The Frieders decided to seek the help of their poker buddies to get the Philippines to become a
haven for the fleeing Jews. But these were no ordinary poker buddies. One was Paul V. McNutt,
the American High Commissioner for the Philippines; another was a young officer named Col.
Dwight D. Eisenhower, the aide of Gen. Douglas MacArthur, then Field Marshall of the
Philippines; and then there was Manuel L. Quezon, the president of the Philippine
Commonwealth.

Col. Eisenhower’s task was to organize a plan to bring Jews to settle in Mindanao. President
Quezon faced the formidable task of winning over the anti-Semitic members of his own cabinet
as well as those in the political opposition led by Gen. Emilio Aguinaldo who viewed Jews as
“Communists and schemers” bent on “controlling the world”. In a letter written in August
of 1939, Alex Frieder wrote of Mr.

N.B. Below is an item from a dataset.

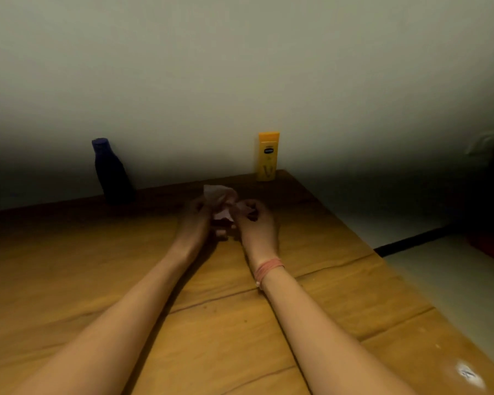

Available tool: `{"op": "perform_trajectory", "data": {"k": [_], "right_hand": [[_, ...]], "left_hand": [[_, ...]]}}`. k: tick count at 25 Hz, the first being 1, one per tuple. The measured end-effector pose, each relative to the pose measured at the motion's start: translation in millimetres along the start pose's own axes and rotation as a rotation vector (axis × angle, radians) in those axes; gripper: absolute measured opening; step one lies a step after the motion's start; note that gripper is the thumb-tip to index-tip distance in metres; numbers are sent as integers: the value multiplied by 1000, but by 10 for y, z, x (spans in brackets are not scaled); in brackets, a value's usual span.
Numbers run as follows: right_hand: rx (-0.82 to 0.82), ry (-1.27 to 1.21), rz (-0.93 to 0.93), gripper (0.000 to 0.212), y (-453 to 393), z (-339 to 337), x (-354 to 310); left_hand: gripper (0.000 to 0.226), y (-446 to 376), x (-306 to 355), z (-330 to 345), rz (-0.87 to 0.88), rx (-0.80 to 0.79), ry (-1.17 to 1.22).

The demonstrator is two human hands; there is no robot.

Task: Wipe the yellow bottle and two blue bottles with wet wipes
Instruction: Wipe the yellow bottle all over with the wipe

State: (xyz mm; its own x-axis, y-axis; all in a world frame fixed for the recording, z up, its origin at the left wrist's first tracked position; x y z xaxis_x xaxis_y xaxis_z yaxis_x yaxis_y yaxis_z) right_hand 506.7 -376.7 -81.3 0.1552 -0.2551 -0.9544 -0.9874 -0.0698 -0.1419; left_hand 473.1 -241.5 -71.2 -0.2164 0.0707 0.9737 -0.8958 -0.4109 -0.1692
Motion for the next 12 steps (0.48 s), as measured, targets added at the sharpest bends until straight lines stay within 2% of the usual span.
{"op": "perform_trajectory", "data": {"k": [5, 8, 12], "right_hand": [[203, -330, 198, 14, -127, -320, 235], [235, -446, 258, 12, -124, -354, 291], [273, -497, 296, 11, -118, -369, 343]], "left_hand": [[24, -522, 180, 440, 174, 84, -58], [32, -1079, 306, 702, 217, 201, -366], [54, -1528, 397, 1127, 293, 77, -525]]}}
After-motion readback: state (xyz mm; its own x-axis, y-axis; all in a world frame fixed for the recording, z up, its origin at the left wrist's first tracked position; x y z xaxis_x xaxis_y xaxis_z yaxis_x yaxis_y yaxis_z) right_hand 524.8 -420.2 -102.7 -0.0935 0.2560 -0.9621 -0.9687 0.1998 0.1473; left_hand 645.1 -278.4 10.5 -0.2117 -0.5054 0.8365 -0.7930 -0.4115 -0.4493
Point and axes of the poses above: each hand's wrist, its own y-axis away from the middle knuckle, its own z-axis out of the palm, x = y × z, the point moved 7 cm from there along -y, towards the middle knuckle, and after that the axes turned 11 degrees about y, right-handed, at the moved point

Quezon’s response: “He assured us that big or little, he
raised hell with every one of those persons. He made them ashamed of themselves for
being a victim of propaganda intended to further victimize an already persecuted
people.”
To the members of his own Catholic Church who were prejudiced against Jews, Quezon asked:
“How can we turn our backs on the race that produced Jesus Christ?”